» Your objective: Copy out each line of the entries where the word "with" is present.

» Task inputs:
Content starts

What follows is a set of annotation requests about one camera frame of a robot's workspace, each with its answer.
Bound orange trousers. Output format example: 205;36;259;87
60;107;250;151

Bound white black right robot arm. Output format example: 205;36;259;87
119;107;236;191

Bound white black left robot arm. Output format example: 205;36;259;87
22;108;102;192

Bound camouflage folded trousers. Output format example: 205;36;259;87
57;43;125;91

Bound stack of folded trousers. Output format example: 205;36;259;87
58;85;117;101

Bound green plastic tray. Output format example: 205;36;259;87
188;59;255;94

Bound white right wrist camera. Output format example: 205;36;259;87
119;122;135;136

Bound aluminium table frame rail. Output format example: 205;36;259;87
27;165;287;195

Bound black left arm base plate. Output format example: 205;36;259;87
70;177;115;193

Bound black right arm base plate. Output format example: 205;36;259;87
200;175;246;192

Content ends
Content starts

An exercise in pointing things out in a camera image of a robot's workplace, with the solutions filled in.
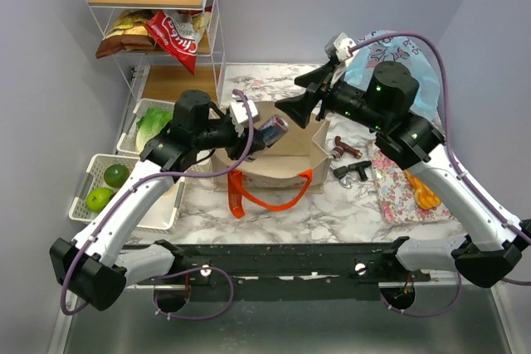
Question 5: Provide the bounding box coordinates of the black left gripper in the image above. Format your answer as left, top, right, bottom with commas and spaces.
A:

Content ends

» The completed task:
What follows is a set of annotation requests about one camera frame of a robot's workspace, each with its answer.
An exercise in pointing things out in a camera image of a robot's workplace, with the solutions filled in.
Question 5: Provide the bounding box coordinates of the black left gripper in the image above. Format your answer as left, top, right, bottom with commas and spaces.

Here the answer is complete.